(WHAT THIS TASK INVOLVES):
The full listing is to be returned exactly as given, but without pictures.

(SOURCE MATERIAL):
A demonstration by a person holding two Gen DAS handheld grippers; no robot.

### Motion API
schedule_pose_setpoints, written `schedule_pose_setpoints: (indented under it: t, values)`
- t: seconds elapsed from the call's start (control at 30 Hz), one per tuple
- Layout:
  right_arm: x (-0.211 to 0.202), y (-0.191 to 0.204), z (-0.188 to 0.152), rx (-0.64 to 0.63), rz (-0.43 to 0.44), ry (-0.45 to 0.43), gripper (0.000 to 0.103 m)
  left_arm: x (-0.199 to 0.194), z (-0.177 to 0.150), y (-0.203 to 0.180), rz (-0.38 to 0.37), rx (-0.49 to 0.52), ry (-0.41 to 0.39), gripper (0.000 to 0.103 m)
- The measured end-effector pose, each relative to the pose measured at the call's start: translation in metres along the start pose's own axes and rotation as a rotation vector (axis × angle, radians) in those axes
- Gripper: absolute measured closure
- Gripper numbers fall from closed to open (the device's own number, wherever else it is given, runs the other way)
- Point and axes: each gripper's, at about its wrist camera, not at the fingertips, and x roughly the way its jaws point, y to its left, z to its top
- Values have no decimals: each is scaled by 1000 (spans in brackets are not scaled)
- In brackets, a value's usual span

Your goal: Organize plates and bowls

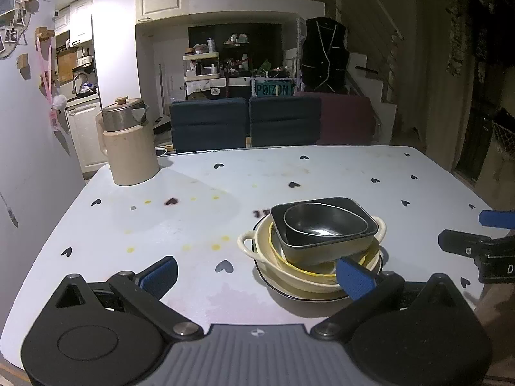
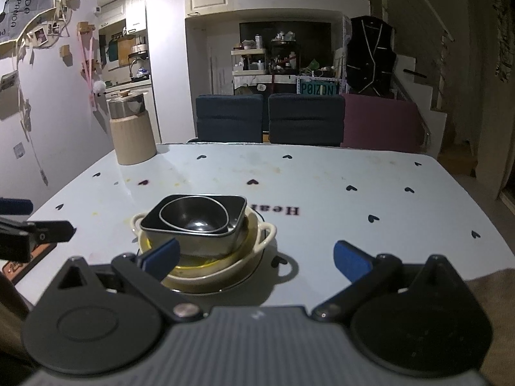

(ANSWER TO THE EXERCISE):
A demonstration by a person holding two Gen DAS handheld grippers; no robot.

### Motion API
schedule_pose_setpoints, written `schedule_pose_setpoints: (indented under it: t, values)`
- t: seconds elapsed from the call's start (control at 30 Hz), one per tuple
- Layout:
  right_arm: x (-0.211 to 0.202), y (-0.191 to 0.204), z (-0.188 to 0.152), rx (-0.64 to 0.63), rz (-0.43 to 0.44), ry (-0.45 to 0.43), gripper (0.000 to 0.103 m)
  left_arm: x (-0.199 to 0.194), z (-0.177 to 0.150), y (-0.203 to 0.180), rz (-0.38 to 0.37), rx (-0.49 to 0.52), ry (-0.41 to 0.39), gripper (0.000 to 0.103 m)
- The measured end-effector pose, each relative to the pose measured at the call's start: translation in metres along the start pose's own axes and rotation as a rotation vector (axis × angle, radians) in those axes
- Gripper: absolute measured closure
- Gripper numbers fall from closed to open (the device's own number, wherever else it is given, runs the other way)
- Point and axes: each gripper's, at about its wrist camera, not at the fingertips, and x roughly the way its jaws point, y to its left, z to its top
- Values have no decimals: each is scaled by 1000 (spans in brackets are not scaled)
- In brackets, a value's usual span

Your goal: Organize plates and bowls

This answer is now complete.